According to The Wichita Eagle, state officials in Kansas waited years before notifying residents that water contamination may have affected their private drinking wells.
Although the Kansas Department of Health and Environment uncovered evidence that a dry cleaning chemical known as perchloroethylene, or PCE, had contaminated groundwater in Haysville in 2011, the agency failed to act or alert residents for more than six years, according to a report in The Wichita Eagle.
The state’s Department of Health and Environment told The Wichita Eagle that it had initially assumed the contaminated groundwater was moving away from nearby residents’ private drinking wells, and so they classified the issue as a low priority.

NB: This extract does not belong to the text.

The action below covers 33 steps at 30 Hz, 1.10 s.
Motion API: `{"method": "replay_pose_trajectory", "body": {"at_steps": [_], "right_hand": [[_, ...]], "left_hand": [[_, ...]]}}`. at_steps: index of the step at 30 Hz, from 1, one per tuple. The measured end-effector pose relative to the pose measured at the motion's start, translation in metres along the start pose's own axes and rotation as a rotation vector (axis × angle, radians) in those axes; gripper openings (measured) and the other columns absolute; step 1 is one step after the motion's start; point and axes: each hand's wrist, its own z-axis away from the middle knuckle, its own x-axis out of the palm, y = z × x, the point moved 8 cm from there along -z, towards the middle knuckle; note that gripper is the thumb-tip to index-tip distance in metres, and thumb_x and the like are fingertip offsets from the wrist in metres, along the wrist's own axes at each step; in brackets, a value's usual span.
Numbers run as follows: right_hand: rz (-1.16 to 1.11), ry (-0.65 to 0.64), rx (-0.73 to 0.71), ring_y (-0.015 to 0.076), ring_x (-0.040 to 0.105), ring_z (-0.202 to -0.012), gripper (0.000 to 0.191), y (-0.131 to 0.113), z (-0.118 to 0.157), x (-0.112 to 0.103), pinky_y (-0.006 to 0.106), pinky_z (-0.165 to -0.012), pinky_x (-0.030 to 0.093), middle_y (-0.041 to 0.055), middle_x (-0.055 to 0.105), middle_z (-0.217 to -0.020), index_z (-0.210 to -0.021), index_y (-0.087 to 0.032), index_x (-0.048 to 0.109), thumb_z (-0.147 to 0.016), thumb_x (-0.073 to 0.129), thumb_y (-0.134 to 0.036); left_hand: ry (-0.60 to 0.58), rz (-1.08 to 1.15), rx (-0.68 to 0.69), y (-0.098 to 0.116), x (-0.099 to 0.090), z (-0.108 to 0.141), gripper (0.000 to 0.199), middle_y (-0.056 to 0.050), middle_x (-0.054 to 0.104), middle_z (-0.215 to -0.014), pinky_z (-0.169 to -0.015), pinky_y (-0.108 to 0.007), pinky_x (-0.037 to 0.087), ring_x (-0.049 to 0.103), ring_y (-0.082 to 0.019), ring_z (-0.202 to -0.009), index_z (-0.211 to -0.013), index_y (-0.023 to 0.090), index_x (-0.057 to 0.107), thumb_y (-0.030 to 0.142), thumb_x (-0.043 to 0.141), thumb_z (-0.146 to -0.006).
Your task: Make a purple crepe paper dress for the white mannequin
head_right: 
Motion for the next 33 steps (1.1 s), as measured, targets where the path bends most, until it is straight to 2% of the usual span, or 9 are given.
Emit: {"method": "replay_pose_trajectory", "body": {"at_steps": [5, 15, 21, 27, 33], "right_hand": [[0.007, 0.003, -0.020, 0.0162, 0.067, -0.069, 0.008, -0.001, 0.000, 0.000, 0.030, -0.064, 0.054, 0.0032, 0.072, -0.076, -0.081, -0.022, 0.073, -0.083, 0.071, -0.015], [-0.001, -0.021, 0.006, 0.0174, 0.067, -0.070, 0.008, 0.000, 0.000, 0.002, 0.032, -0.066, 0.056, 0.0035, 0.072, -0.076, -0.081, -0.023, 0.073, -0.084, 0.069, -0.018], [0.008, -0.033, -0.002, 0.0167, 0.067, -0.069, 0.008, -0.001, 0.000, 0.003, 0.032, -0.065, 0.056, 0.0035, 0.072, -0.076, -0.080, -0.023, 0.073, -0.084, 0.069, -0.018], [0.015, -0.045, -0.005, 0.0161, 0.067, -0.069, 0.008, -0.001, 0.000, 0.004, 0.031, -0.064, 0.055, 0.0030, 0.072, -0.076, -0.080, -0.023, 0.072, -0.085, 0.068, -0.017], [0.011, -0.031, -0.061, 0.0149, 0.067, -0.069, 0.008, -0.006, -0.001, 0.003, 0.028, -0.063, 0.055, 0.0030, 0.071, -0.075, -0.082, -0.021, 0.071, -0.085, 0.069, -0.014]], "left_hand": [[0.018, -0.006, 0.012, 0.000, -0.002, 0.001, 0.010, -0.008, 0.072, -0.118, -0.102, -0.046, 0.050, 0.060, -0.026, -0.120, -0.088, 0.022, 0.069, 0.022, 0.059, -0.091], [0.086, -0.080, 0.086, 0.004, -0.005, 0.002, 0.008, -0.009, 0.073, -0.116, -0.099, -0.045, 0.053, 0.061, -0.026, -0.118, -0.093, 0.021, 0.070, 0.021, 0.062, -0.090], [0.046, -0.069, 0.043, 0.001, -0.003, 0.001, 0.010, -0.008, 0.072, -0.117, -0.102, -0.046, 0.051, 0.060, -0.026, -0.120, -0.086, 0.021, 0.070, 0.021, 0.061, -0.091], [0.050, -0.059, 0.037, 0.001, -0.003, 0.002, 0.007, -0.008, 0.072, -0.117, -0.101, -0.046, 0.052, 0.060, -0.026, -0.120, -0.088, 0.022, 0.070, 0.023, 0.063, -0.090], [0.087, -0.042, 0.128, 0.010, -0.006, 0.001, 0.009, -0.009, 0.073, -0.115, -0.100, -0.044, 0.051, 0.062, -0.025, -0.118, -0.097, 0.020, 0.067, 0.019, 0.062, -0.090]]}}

State officials have been clear in emphasizing that the public water supply for the city of Haysville has not been affected, meaning residents who are connected to city water are not at risk for having consumed or bathed in water contaminated with PCE.
It was unclear to Bustle if some residents remained dependent on potentially contaminated private wells.
The Haysville groundwater contamination is reportedly not the first time state officials have been slow in alerting residents of contamination.
In 2009, The Kansas Department of Health and Environment found evidence of a PCE contamination in Wichita, The Wichita Eagle reported.
According to The Wichita Eagle, the law directs the Kansas Department of Health and Environment not to specifically look for contaminations related to dry cleaning chemicals and to instead, make every "reasonable effort" to keep contamination sites within the state off the Environmental Protection Agency’s Superfund list.
But Kansas Department of Health and Environment Director of Environment Leo Henning told The Wichita Eagle that the agency has established priorities.
"There’s never going to be enough money to do everything at once, so we have to prioritize," the paper reported Henning said.